Comparing raw averages or percentages is just not good enough. Statistical tests provide us with powerful ways of describing the difference between the distributions of various cohorts. The tests for significant differences are most important and their meaning is summarised by the p-value (p). In teacher speak, the p-value gives the probability that any differences we find between the cohorts are the result of random variation (e.g., some years are more able than others). When the p-value falls below a critical value (e.g., 5% or 1%), we can dismiss those random effects and claim that there are significant or highly significant differences between the outcomes of our initiative cohort and the rest. For example, if there is only a one percent chance the improvement in the grades is random, you can be pretty confident that your initiative has worked! The tests to establish how large a difference are also important and their meaning is summarised by the effect size (e.g. R or D) or strength of an association (e.g. G). In teacher speak, the effect size tells you how large the difference is in comparison to the distribution of the assessment results. When the effect size passes over different thresholds (e.g., 0.1, 0.3, 0.5) we can refer to the difference as a small, moderate, or large difference.

Sound Data teacher-friendly dashboards not only present the numerical test results but also provide common-language interpretations so all educators can quickly learn to extract meaning. When there are significant differences (the p-value is less than or equal to 0.05 or 5%) the common-language interpretation is highlighted pink.

Different comparisons require different methods. Comparing the results of this year’s students to previous years is called a longitudinal comparison (e.g. 2022 with 2012 – 2021). Comparing the results of different demographics is called a cross-sectional comparison (e.g. fe/males, non/Maori, non/Pacifica, non/Asian, non/Pakeha) . If you have results from a single point in time (e.g. NCEA data, entrance data) you can compare the achievement of different cohorts, if you have results from two points in time (e.g. PAT results from term 1 and term 4) you can compare the progress or learning of different cohorts. Your unit of analysis could be the subject, curriculum area, year-level, room and so on.

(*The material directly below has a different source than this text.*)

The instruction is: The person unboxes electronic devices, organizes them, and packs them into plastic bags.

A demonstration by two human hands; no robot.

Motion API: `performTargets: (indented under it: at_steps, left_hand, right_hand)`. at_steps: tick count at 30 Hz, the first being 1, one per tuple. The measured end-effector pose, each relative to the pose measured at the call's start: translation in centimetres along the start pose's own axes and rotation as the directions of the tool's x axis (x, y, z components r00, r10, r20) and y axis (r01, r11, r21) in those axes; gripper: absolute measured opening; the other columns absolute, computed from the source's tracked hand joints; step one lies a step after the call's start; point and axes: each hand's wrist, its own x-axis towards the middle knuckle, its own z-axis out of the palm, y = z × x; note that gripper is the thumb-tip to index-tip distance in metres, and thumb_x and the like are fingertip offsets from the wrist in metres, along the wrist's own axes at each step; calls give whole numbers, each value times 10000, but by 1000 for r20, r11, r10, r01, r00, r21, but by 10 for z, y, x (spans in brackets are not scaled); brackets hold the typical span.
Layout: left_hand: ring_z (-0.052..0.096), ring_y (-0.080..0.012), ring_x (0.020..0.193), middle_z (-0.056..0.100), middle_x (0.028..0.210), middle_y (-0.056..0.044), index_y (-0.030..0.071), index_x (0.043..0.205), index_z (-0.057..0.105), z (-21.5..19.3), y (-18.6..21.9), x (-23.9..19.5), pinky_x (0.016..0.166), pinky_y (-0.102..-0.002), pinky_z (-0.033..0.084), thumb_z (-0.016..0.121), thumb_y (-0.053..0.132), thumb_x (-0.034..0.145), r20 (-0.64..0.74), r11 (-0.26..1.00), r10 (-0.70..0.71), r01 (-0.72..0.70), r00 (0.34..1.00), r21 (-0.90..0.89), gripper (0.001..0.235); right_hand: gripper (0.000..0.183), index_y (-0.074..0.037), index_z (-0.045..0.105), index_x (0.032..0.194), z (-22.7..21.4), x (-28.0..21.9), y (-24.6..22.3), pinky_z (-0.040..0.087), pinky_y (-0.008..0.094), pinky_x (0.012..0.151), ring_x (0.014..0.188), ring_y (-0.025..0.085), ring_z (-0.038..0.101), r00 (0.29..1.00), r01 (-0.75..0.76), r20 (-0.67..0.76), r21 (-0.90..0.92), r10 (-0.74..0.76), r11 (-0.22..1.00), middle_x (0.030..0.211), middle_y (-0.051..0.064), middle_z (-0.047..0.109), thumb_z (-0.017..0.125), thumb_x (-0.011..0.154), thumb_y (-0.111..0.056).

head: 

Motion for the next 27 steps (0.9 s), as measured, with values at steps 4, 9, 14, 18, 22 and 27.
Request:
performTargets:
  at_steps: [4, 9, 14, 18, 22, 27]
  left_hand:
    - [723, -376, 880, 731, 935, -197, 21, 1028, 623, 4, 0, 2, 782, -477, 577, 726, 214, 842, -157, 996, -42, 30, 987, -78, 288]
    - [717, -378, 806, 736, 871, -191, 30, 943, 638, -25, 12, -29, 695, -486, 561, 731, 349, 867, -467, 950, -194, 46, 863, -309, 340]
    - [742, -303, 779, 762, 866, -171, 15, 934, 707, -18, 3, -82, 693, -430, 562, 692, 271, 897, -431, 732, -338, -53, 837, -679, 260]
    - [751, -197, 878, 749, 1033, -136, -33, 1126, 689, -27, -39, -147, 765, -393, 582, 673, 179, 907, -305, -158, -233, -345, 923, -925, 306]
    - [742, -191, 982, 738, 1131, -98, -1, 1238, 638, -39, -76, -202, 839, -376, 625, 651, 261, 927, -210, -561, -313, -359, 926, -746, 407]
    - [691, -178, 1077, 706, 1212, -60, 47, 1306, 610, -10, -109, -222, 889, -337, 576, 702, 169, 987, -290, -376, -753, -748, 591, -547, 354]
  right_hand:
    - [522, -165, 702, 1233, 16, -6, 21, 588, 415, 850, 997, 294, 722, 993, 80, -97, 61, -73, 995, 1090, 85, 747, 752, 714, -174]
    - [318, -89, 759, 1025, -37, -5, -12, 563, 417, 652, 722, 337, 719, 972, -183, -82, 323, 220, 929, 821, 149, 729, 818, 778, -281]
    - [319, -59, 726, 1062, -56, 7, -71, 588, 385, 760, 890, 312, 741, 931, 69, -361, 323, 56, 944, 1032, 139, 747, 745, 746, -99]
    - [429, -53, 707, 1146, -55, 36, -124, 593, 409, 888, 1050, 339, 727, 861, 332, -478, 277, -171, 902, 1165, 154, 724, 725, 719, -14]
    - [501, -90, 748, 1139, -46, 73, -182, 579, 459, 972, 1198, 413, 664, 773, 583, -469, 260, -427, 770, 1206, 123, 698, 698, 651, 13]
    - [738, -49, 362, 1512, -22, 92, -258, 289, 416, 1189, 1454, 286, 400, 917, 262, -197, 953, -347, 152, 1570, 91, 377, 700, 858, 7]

Sound Data dashboards are bespoke and co-constructed with school leaders. The displays and statistical tests are determined by each school’s research questions and the data they want to analyse. This data can include: NCEA grades, credits and qualifications; PAT, JAM, GloSS, IKAN, Probe, Running Records, e-asTTle, curriculum levels; overall teacher judgements; surveys of student and parent voice. Here are some examples of Sound Data teacher-friendly dashboards.

The NCEA Subject Dashboard analyses the NCEA data for different subjects. This demonstration dashboard looks at Level 1 English, Mathematics and Science. Achievement data includes: Grades – the total combined grade distribution for all standards, externals and internals, as well as for individual achievement and unit standards; Credits – internal, external total and 14+; Course endorsements. Longitudinal comparisons are carried out comparing the 2023 cohort with a combined previous years cohort (2012-2022). Cross-sectional comparisons are carried out for Gender, Maori, Pacifica, Asian, MELAA and Pakeha.

The NCEA Level Qualifications Dashboard analyses the NCEA qualifications gained by Year 11, 12 and 13 students. Qualifications include NCEA Level 1, 2 and 3 and University Entrance.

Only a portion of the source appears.